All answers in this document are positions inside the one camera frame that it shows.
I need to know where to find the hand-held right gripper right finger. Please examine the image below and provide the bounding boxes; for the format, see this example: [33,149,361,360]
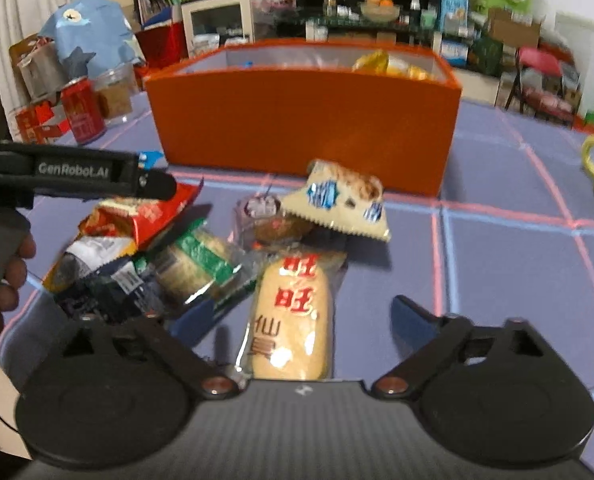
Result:
[372,295,568,401]

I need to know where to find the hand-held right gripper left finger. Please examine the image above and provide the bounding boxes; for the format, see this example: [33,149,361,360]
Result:
[52,302,240,401]

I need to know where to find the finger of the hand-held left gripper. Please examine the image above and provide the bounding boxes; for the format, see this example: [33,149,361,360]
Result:
[136,169,178,202]

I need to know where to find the red crinkled snack packet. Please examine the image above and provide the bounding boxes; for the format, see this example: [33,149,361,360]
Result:
[80,182,205,256]

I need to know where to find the green label cracker packet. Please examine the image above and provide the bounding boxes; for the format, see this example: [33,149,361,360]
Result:
[142,220,258,311]

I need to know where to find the cream rice cracker packet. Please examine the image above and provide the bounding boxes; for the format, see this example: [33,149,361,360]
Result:
[247,255,335,381]

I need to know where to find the clear brown pastry packet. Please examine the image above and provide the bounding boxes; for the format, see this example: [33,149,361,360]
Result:
[234,195,315,251]

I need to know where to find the orange cardboard box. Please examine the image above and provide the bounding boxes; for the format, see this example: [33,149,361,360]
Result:
[143,37,462,197]

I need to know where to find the yellow chips bag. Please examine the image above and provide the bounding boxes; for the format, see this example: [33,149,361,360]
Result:
[352,50,435,81]

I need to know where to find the person's left hand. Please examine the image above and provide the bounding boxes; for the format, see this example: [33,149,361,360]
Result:
[0,236,37,338]

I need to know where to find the red soda can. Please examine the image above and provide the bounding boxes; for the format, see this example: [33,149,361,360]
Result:
[60,76,107,145]

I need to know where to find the red gift boxes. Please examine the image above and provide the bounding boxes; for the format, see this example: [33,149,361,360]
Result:
[14,102,70,143]

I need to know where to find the clear plastic cup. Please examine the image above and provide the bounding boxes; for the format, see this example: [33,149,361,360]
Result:
[93,62,134,122]

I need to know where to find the blue plaid tablecloth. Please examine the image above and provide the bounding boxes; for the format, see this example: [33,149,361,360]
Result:
[0,92,594,406]

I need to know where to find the brown cardboard basket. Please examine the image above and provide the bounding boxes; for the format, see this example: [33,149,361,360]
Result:
[10,35,70,103]

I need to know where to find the beige sawtooth edge packet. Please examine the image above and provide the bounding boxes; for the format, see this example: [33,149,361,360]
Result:
[281,159,393,243]

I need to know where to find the red storage box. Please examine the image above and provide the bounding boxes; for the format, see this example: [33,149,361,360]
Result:
[134,22,188,68]

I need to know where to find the blue shark plush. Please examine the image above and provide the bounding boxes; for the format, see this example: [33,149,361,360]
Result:
[40,0,145,83]

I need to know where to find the white curtain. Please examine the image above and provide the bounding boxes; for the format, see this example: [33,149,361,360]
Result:
[0,0,83,141]

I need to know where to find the white television stand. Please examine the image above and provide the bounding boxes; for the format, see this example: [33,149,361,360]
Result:
[277,10,510,106]

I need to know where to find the dark green bag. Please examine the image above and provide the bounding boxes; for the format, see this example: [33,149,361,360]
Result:
[469,35,502,76]

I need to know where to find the fruit bowl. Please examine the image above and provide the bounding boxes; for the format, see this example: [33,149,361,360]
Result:
[359,2,402,23]

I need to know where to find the red folding chair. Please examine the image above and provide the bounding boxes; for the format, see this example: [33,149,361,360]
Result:
[504,46,578,126]

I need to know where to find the brown cardboard box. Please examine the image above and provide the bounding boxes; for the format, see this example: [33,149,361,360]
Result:
[487,7,542,48]

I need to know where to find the tall blue box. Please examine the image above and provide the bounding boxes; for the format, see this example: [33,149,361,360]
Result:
-.-.-
EXERCISE -> Transcribe all of the data above verbatim but omit every picture.

COMPLETED TASK ->
All answers in this document are positions inside the one camera frame that it shows.
I need to know where to find the hand-held right gripper right finger. Please examine the image below and provide the bounding boxes; for the format, see this example: [33,149,361,360]
Result:
[372,295,568,401]

I need to know where to find the hand-held right gripper left finger. Please examine the image above and provide the bounding boxes; for the format, see this example: [33,149,361,360]
Result:
[52,302,240,401]

I need to know where to find the finger of the hand-held left gripper. Please examine the image above and provide the bounding boxes; for the format, see this example: [33,149,361,360]
Result:
[136,169,178,202]

I need to know where to find the red crinkled snack packet. Please examine the image above and provide the bounding boxes; for the format, see this example: [33,149,361,360]
Result:
[80,182,205,256]

I need to know where to find the green label cracker packet. Please examine the image above and provide the bounding boxes; for the format, see this example: [33,149,361,360]
Result:
[142,220,258,311]

I need to know where to find the cream rice cracker packet. Please examine the image above and provide the bounding boxes; for the format, see this example: [33,149,361,360]
Result:
[247,255,335,381]

I need to know where to find the clear brown pastry packet. Please examine the image above and provide the bounding boxes; for the format, see this example: [33,149,361,360]
Result:
[234,195,315,251]

I need to know where to find the orange cardboard box. Please examine the image above and provide the bounding boxes; for the format, see this example: [33,149,361,360]
Result:
[143,37,462,197]

I need to know where to find the yellow chips bag. Please examine the image above and provide the bounding boxes; for the format, see this example: [33,149,361,360]
Result:
[352,50,435,81]

I need to know where to find the person's left hand. Please examine the image above and provide the bounding boxes; for the format, see this example: [33,149,361,360]
Result:
[0,236,37,338]

I need to know where to find the red soda can. Please examine the image above and provide the bounding boxes; for the format, see this example: [33,149,361,360]
Result:
[60,76,107,145]

I need to know where to find the red gift boxes. Please examine the image above and provide the bounding boxes; for the format, see this example: [33,149,361,360]
Result:
[14,102,70,143]

I need to know where to find the clear plastic cup. Please examine the image above and provide the bounding boxes; for the format, see this example: [33,149,361,360]
Result:
[93,62,134,122]

I need to know where to find the blue plaid tablecloth. Please examine the image above and provide the bounding boxes; for the format, see this example: [33,149,361,360]
Result:
[0,92,594,406]

I need to know where to find the brown cardboard basket. Please examine the image above and provide the bounding boxes; for the format, see this example: [33,149,361,360]
Result:
[10,35,70,103]

I need to know where to find the beige sawtooth edge packet. Please examine the image above and provide the bounding boxes; for the format, see this example: [33,149,361,360]
Result:
[281,159,393,243]

I need to know where to find the red storage box. Please examine the image above and provide the bounding boxes; for the format, see this example: [33,149,361,360]
Result:
[134,22,188,68]

I need to know where to find the blue shark plush. Please examine the image above and provide the bounding boxes; for the format, see this example: [33,149,361,360]
Result:
[40,0,145,83]

I need to know where to find the white curtain. Please examine the image above and provide the bounding boxes; for the format, see this example: [33,149,361,360]
Result:
[0,0,83,141]

I need to know where to find the white television stand. Please examine the image above and provide the bounding boxes; for the format, see this example: [33,149,361,360]
Result:
[277,10,510,106]

I need to know where to find the dark green bag. Please examine the image above and provide the bounding boxes; for the format, see this example: [33,149,361,360]
Result:
[469,35,502,76]

I need to know where to find the fruit bowl. Please examine the image above and provide the bounding boxes; for the format, see this example: [33,149,361,360]
Result:
[359,2,402,23]

I need to know where to find the red folding chair. Please examine the image above and provide the bounding boxes; for the format, see this example: [33,149,361,360]
Result:
[504,46,578,126]

I need to know where to find the brown cardboard box. Please examine the image above and provide the bounding boxes; for the format, see this example: [33,149,361,360]
Result:
[487,7,542,48]

I need to know where to find the tall blue box. Please examine the image above and provide the bounding boxes; for the format, see this example: [33,149,361,360]
Result:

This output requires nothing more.